No they are not, not in my opinion. You see, this "good" word is highly subjective. I for one don't want my screen blasted with the vomit that is Amarok or Dolphin. But again, that's my highly personal opinion. You sir make it sound like your opinion is the truth. Maybe that pissed people off? Just a guess, I didn't vote... "

Yours it is just as much an opinion. For example, I can set Dolphin to pretty much mimic exactly the way that Windows explorer looks and feels, and get it to do everything that Windows explorer does. You, however, can't get Windows explorer to have a split screen, or separate tabs, or to perform a batch re-name on a group of files, or to convert-as-it-copies from an audio CD to a set of .mp3 files on disk elsewhere (let alone a set of .ogg files on disk).
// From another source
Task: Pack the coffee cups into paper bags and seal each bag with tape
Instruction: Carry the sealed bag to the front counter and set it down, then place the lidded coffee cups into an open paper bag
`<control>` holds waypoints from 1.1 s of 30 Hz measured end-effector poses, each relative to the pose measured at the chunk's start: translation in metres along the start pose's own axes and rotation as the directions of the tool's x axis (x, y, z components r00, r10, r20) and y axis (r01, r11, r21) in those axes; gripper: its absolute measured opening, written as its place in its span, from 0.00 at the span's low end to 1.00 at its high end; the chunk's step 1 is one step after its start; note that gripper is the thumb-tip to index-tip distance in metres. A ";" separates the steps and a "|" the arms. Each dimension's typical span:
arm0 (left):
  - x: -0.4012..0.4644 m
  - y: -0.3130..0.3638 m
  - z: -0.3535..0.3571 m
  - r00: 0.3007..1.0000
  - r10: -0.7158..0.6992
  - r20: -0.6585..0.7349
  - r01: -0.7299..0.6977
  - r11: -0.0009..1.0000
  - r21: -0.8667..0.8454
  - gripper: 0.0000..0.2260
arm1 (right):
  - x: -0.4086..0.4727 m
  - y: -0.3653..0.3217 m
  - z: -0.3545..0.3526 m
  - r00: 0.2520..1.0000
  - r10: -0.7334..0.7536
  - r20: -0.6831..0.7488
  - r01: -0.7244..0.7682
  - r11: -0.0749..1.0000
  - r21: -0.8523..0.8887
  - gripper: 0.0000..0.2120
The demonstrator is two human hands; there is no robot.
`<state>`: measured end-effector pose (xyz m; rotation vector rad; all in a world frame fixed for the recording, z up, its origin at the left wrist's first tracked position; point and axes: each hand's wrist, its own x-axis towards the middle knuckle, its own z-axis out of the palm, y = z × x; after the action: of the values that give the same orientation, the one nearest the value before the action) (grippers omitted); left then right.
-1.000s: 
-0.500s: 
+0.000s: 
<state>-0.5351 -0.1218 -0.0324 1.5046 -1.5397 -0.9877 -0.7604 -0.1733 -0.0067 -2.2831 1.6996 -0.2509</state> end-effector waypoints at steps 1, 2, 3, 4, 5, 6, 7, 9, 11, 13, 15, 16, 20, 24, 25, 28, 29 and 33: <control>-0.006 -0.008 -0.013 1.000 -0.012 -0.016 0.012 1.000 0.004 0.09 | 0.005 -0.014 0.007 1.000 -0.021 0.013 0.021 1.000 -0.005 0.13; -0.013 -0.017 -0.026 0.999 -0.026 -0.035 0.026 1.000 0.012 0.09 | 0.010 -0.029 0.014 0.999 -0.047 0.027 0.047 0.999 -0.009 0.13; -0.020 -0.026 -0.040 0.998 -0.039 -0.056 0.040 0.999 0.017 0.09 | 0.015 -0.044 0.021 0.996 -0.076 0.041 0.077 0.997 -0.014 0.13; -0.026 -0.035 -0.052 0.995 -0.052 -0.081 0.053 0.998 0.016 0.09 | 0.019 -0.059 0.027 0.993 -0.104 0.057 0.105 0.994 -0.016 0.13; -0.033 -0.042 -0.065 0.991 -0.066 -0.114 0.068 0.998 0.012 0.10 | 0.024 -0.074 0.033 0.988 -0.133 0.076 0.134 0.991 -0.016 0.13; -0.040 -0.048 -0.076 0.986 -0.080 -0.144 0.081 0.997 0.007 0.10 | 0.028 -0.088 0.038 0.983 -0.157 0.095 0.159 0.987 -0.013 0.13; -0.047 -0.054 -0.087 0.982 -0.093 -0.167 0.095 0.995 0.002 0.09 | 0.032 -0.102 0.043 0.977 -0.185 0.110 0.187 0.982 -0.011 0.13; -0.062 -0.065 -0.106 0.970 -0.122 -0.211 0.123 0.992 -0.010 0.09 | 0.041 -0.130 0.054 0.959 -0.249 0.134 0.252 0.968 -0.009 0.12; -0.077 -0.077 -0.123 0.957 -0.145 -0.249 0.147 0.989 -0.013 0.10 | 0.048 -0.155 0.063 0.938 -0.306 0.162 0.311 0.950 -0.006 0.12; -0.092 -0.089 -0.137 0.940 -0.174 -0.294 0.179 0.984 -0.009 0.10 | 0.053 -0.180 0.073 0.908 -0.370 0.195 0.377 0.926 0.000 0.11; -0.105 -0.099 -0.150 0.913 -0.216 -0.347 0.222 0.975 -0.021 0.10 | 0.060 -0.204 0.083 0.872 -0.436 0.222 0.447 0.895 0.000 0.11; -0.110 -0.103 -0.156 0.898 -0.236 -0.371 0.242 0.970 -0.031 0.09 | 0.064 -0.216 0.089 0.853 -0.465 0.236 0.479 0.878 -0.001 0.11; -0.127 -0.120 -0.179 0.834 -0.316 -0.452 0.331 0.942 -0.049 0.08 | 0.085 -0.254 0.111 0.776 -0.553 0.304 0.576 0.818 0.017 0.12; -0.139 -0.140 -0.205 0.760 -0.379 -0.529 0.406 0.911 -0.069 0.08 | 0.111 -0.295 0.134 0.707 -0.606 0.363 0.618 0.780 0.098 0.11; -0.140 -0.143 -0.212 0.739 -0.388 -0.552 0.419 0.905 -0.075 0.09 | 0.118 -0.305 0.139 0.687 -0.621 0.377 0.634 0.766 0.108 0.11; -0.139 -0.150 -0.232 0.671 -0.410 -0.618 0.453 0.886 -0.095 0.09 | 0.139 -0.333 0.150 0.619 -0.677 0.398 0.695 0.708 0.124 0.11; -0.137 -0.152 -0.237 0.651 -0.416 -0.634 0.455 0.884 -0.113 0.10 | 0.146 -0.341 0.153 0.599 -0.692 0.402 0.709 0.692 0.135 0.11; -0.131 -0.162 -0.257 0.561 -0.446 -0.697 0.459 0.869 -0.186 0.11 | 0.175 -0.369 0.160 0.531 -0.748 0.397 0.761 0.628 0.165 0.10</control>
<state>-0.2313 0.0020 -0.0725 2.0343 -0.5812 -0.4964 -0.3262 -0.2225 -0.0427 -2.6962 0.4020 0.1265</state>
You might not like Amorak, and indeed I prefer Clementine myself but Clementine is not Linux-only. The point is, despite your opinion, I notice that you don't actually come up with a better Windows-only application that can match Amorak feature-for-feature (for example, Amorak's support of FLAC and Ogg Vorbis audio files, or its support of iPod personal media players, its support for lyrics and album covers and file metadata, all available in the one app).

After all, it is the Windows fanbois who are trying to claim that there are no good Linux desktop applications. All I have to do is demonstrate some of the desktop app features that equivalent Windows apps can't match, and my point stands. It doesn't depend on your like or dislike of Linux artwork.